Introduction - danielwilczak101/EasyGA GitHub Wiki
This is an introduction to how the built-in methods work. Built-In methods allow you to change the way EasyGA functions. In this section, we will talk about the different parts of a genetic algorithm and how EasyGA handles those parts.
EasyGA Design
The EasyGA algorithm can be split up into the few key steps that define functionality. Each of these steps have built-in methods to handle them or you can add your own for added functionality:
Each of these steps interacts with each other in a cycle that evolves the genetic algorithm, similar to the diagram below. The genetic algorithm is first initialized and then evolved until it reaches its termination point.
Initialization
Initialization is the process responsible for generating a new population based on attributes that can be specified in code.
Parent Selection
Parent Selection is the process responsible for choosing chromosomes to add to the mating_pool
, which will be used to create the next generation.
Crossover
Crossover is the process responsible for creating new chromosomes based on the mating_pool
and adding them to the population.
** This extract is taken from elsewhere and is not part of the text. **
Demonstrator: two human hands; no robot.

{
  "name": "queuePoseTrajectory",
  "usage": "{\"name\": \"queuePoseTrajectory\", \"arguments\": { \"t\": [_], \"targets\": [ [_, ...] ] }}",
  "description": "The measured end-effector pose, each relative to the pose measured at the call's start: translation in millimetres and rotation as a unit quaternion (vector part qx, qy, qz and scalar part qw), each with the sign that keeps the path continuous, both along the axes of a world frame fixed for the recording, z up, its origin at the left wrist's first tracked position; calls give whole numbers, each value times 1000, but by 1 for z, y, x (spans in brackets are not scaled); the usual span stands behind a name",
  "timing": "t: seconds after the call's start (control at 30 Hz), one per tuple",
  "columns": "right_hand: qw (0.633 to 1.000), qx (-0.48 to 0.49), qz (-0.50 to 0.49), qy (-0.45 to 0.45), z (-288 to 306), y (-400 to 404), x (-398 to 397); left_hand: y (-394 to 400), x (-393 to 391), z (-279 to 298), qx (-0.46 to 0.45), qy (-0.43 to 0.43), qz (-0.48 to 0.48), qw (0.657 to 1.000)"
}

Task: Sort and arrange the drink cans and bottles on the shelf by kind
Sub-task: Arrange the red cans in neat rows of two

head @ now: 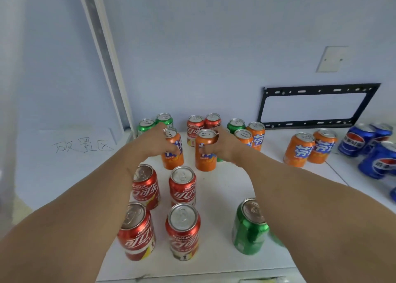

It is split into two classes, these being Individual
and Population
Mutation
Mutation is the process responsible for generating a new chromosome that has had its genes altered. Similar to crossover, it is split into two class: Individual
and Population
Survivor Selection
Survivor Selection is the process responsible for filling the next generation with enough chromosomes after the children are added.
Termination Point
Termination is the process responsible for terminating the genetic algorithm from running.